To better handle huge images, Curio will first ask Core Graphics if the size of the image is more than 8000 × 8000. If so, Curio gives Core Graphics permission to return a lower resolution thumbnail than the size requested if one is found embedded within the image file. This is particularly handy with large camera RAW files and other very high resolution files which may have a smaller embedded thumbnail for fast retrieval. So Curio will use that thumbnail instead of forcing Core Graphics to load the entire file just to get a 1500 × 1500 preview. You can customize that 8000 × 8000 cutoff or even set to zero if nothing is too big.

Experimentation

Since Curio no longer stores image preview caches to disk, you can tweak those settings above, and simply go to another idea space and back to see the impact.
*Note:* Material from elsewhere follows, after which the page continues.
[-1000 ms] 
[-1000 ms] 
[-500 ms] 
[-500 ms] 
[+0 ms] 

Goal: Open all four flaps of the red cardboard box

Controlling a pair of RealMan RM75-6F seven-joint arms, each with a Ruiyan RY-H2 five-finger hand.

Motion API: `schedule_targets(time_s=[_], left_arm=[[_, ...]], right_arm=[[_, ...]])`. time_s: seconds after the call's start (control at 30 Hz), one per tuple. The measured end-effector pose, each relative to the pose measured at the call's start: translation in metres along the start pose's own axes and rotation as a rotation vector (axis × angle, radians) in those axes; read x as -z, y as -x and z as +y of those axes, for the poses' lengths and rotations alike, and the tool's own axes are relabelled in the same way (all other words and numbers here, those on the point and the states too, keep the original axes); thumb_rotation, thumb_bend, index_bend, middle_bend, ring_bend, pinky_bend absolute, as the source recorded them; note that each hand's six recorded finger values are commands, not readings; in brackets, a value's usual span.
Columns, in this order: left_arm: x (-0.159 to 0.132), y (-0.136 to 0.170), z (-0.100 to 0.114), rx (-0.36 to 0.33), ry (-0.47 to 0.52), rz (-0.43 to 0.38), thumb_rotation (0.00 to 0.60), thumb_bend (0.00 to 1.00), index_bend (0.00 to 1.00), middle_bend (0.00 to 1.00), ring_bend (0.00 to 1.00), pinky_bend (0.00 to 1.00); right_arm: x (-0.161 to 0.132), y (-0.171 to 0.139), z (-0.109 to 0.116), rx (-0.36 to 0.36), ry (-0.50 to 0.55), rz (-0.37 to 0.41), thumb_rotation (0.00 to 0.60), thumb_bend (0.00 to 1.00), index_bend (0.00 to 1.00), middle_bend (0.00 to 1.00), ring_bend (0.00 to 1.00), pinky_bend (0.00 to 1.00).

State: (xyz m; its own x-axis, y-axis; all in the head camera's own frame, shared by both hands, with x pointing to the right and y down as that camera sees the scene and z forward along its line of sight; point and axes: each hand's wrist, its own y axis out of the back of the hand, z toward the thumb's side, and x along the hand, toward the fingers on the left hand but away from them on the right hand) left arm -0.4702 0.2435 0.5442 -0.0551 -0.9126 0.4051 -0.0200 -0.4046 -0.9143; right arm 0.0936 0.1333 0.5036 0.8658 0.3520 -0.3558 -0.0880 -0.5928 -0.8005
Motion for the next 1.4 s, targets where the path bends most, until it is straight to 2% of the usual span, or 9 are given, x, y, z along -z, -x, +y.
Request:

Much Faster Image Preview Drawing

Image preview drawing is now much faster! 🚀

Say you have a 4032 × 3024 12 MP HEIC photo image. You drag it into Curio and it uses Core Graphics, as described above, to grab a preview for the file, proportionally scaled to 1500 × 1500, the result being a 1500 × 1125 image. You then resize that image figure on the idea space to a 500 × 375 size.

But this means that Curio is drawing a 1500 × 1125 image into a 500 × 375 shape. If you have 20 of those images then Curio is asking the graphics system to draw a whole lot of large images into much smaller shapes which can be very slow. We can make this much smarter!

Now, Curio will keep in memory a sized image of precisely the needed dimensions. This means much faster rendering and image dragging, especially when dragging on top of other images!

As you resize the image, Curio will first simply scale the image it already has in memory. But once you finish resizing, Curio instantly regenerates the precisely sized image using the raw image and refreshes the figure.